Fig. 5: Evaluation of reliability of annotations predicted by METASPACE-ML.

A 2D binned plot showing the relationship between the increased number of annotations compared to MSM (Log10 absolute difference) and MAP scores. Each bin, with a width of 0.5 and length of 0.1, displays the count of animal testing datasets, with a color gradient indicating density. Bins within dotted lines represent datasets with ≤0 Log10 absolute difference scores.

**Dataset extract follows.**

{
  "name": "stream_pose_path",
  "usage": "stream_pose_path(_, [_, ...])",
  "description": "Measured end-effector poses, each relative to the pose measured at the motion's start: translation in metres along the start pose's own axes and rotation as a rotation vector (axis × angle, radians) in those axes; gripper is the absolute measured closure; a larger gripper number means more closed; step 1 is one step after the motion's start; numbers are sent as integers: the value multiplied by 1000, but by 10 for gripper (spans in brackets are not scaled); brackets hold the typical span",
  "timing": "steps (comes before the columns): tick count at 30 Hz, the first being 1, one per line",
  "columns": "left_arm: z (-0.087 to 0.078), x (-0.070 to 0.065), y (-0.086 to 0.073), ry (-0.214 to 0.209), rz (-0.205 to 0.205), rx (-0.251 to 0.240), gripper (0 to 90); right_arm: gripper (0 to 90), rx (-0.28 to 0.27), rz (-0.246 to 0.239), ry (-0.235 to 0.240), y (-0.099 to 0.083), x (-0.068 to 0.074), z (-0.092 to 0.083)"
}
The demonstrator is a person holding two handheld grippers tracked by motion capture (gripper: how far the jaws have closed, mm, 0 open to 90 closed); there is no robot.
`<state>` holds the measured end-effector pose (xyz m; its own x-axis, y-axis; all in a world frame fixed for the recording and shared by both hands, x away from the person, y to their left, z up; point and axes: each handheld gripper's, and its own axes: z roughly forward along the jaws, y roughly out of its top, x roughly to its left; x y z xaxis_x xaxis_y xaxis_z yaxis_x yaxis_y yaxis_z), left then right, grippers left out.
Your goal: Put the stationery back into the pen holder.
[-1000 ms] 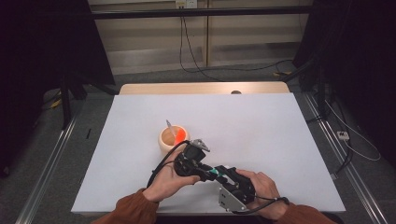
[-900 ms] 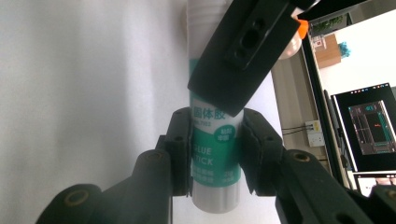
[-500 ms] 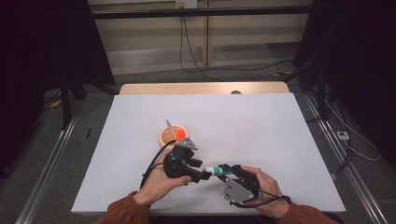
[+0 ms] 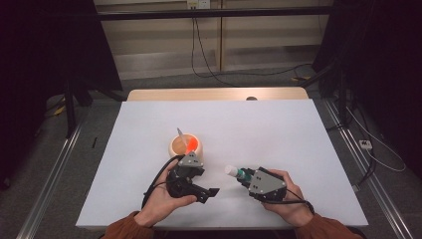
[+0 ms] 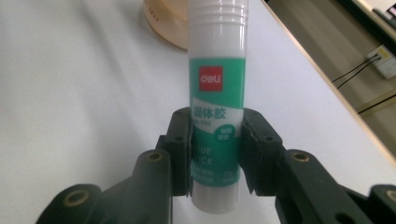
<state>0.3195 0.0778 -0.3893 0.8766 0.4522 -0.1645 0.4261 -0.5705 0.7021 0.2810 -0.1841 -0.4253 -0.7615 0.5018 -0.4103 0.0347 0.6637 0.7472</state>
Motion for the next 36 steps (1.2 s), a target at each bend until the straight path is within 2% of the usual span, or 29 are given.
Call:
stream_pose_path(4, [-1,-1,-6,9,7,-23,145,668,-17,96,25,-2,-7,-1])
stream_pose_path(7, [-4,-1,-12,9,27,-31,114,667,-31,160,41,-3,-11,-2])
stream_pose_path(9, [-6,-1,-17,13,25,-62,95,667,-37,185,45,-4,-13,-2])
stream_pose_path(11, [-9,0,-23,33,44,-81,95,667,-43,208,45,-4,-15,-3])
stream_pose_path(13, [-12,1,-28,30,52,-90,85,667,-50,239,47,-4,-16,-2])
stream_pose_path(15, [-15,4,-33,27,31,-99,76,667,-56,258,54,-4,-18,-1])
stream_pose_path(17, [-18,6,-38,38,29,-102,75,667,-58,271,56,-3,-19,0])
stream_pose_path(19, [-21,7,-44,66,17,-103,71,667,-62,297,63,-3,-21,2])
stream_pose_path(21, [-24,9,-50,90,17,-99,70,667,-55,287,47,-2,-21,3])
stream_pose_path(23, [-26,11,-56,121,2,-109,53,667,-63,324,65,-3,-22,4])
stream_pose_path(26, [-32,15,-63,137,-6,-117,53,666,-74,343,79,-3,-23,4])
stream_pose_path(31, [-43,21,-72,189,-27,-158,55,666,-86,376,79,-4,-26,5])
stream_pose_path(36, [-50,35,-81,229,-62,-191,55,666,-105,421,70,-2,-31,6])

B Boxplot of MAP scores for animal testing datasets, grouped by whether METASPACE-ML had equal, higher, or lower annotations compared to MSM. C Boxplot of Log2 folds changes in the number of annotations of METASPACE-ML relative to MSM across all animal testing datasets, for different FDR thresholds. Exact p-values from a two-tailed Wilcoxon rank-sum test in (B) and (C) are shown above each comparison. D Boxplot of reliability scores across all animal testing datasets, for optimal FDR thresholds. In (B–D), boxplots’ bottom and top edges represent the 25th and 75th percentiles, with the median (50th percentile) line inside the box. Whiskers extend to the minimum and maximum values within 1.5 times the interquartile range from the quartiles; the minimum and maximum values are represented by the extent of the jittered data points.